The two main alternatives: read everything in as a single string and remove newlines:
clean = open('thefile.txt').read().replace('\n', '')
or, read line by line, removing the newline that ends each line, and join it up again:
clean = ''.join(l[:-1] for l in open('thefile.txt'))
The former alternative is probably faster, but, as always, I strongly recommend you MEASURE speed (e.g., use python -mtimeit
) in cases of your specific interest, rather than just assuming you know how performance will be. REs are probably slower, but, again: don't guess, MEASURE!
So here are some numbers for a specific text file on my laptop:
$ python -mtimeit -s"import re" "re.sub('\n','',open('AV1611Bible.txt').read())"
10 loops, best of 3: 53.9 msec per loop
$ python -mtimeit "''.join(l[:-1] for l in open('AV1611Bible.txt'))"
10 loops, best of 3: 51.3 msec per loop
$ python -mtimeit "open('AV1611Bible.txt').read().replace('\n', '')"

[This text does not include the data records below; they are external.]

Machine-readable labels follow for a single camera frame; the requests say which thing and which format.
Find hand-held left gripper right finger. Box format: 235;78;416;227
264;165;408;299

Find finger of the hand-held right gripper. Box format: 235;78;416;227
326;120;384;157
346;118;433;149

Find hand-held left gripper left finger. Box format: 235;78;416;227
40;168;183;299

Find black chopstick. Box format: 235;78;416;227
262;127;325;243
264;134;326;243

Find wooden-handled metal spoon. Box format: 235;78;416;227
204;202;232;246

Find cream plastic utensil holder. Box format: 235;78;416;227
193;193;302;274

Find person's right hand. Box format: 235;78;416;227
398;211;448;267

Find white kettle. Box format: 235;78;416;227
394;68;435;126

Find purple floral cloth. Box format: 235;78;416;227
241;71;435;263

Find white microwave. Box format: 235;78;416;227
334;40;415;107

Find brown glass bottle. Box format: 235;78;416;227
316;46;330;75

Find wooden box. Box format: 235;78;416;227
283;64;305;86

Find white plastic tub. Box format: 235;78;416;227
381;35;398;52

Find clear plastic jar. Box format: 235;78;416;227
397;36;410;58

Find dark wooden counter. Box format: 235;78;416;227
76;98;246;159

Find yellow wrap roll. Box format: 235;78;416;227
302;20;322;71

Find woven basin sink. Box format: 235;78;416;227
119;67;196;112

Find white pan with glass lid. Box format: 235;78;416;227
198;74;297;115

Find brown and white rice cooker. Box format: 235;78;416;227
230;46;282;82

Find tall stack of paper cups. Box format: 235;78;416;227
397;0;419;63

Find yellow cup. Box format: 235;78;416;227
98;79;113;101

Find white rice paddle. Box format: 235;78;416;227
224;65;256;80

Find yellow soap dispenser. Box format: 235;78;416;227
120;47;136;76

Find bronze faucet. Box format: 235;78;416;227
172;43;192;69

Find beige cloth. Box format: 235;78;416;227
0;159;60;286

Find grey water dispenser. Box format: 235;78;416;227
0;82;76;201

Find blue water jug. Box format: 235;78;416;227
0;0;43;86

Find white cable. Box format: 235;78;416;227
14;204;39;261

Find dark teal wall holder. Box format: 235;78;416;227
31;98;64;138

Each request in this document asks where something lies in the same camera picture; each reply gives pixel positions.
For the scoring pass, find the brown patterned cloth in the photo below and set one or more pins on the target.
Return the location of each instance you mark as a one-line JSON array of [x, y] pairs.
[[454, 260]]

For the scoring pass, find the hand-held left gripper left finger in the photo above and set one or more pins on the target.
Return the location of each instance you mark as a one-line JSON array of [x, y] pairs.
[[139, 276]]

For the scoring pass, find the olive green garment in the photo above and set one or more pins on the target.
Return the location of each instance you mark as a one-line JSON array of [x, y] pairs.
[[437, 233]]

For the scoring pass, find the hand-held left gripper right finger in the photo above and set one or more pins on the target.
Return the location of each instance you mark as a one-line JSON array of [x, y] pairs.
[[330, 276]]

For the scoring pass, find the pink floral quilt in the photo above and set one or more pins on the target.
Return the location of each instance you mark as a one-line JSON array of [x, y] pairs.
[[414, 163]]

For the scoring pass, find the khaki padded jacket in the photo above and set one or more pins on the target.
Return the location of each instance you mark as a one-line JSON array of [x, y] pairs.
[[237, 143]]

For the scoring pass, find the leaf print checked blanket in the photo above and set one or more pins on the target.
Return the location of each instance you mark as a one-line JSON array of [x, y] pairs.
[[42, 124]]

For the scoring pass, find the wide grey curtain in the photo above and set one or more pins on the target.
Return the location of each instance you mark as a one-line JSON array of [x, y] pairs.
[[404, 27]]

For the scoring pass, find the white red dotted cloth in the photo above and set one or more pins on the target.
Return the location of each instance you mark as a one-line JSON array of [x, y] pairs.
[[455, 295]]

10 loops, best of 3: 35.1 msec per loop
The file is a version of the KJ Bible, downloaded and unzipped from here (I do think it's important to run such measurements on one easily fetched file, so others can easily reproduce them!).
Of course, a few milliseconds more or less on a file of 4.3 MB, 34,000 lines, may not matter much to you one way or another; but as the fastest approach is also the simplest one (far from an unusual occurrence, especially in Python;-), I think that's a pretty good recommendation.